▶
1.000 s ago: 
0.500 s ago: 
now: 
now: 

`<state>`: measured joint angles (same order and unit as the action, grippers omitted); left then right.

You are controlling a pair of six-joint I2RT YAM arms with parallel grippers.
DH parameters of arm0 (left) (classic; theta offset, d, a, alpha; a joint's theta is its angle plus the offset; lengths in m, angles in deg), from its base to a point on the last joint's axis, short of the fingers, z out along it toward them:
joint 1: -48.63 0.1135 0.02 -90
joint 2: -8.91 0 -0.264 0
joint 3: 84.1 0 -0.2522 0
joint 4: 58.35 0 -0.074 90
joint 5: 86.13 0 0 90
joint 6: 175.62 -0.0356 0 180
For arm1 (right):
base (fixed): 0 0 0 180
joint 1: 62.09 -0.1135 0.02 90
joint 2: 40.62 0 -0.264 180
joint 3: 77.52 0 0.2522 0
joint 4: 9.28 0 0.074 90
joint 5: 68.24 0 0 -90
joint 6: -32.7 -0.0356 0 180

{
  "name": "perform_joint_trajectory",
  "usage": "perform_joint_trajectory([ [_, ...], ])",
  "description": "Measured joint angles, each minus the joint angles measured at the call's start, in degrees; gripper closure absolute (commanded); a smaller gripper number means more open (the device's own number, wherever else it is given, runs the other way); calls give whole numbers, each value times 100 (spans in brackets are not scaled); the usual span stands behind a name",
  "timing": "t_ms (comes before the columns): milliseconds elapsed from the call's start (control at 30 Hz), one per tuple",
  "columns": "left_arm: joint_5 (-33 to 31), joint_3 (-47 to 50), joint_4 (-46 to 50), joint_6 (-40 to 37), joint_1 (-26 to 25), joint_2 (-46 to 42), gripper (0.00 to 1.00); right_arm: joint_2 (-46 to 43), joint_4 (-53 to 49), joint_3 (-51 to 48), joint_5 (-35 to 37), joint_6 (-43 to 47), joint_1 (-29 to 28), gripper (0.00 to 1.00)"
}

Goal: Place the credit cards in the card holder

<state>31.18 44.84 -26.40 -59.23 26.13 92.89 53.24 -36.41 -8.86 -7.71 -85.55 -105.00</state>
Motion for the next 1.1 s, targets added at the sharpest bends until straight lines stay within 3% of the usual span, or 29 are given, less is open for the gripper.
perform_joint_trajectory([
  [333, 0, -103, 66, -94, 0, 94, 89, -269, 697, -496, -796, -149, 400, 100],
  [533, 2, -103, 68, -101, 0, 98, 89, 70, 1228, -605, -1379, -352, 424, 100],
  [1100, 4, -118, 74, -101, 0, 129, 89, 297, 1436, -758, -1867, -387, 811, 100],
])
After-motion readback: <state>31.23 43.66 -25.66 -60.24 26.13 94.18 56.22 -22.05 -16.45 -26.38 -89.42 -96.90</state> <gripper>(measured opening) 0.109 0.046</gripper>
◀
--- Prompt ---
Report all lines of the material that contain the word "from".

--- Exercise response ---
DH parameters of arm0 (left) (classic; theta offset, d, a, alpha; a joint's theta is its angle plus the offset; lengths in m, angles in deg), from its base to a point on the last joint's axis, short of the fingers, z out along it toward them:
  "timing": "t_ms (comes before the columns): milliseconds elapsed from the call's start (control at 30 Hz), one per tuple",

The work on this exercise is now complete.